Identify and pull out each line of the entries in which "corner" occurs.

(Exercise data)

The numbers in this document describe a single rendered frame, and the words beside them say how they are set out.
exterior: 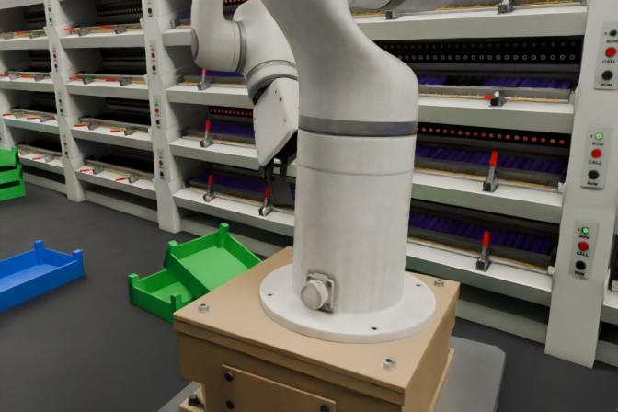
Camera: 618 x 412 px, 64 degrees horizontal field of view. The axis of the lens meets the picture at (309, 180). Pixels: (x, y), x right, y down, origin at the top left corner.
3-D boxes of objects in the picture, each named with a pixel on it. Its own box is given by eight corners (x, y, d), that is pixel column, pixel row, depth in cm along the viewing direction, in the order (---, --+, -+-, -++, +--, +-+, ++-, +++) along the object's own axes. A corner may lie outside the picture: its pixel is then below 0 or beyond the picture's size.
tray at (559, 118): (573, 134, 100) (577, 89, 96) (328, 114, 136) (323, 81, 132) (592, 99, 114) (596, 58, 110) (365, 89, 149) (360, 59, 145)
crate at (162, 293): (177, 326, 122) (175, 296, 120) (130, 303, 134) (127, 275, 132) (259, 283, 146) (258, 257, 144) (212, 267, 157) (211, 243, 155)
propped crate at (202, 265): (292, 306, 132) (302, 283, 129) (238, 339, 116) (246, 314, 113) (219, 244, 146) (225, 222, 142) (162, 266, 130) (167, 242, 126)
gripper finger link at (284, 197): (257, 174, 74) (265, 214, 72) (267, 164, 72) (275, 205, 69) (275, 176, 76) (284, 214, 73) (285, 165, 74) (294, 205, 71)
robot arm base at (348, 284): (394, 368, 42) (413, 150, 38) (222, 306, 51) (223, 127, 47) (456, 291, 57) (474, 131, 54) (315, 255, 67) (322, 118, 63)
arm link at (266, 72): (235, 92, 76) (238, 108, 75) (260, 55, 70) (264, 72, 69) (282, 100, 81) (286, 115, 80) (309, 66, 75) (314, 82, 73)

(End Exercise data)

Result for this task:
Camera: 618 x 412 px, 64 degrees horizontal field of view. The axis of the lens meets the picture at (309, 180). Pixels: (x, y), x right, y down, origin at the top left corner.
3-D boxes of objects in the picture, each named with a pixel on it. Its own box is given by eight corners (x, y, d), that is pixel column, pixel row, depth in cm along the viewing direction, in the order (---, --+, -+-, -++, +--, +-+, ++-, +++) along the object's own axes. A corner may lie outside the picture: its pixel is then below 0 or beyond the picture's size.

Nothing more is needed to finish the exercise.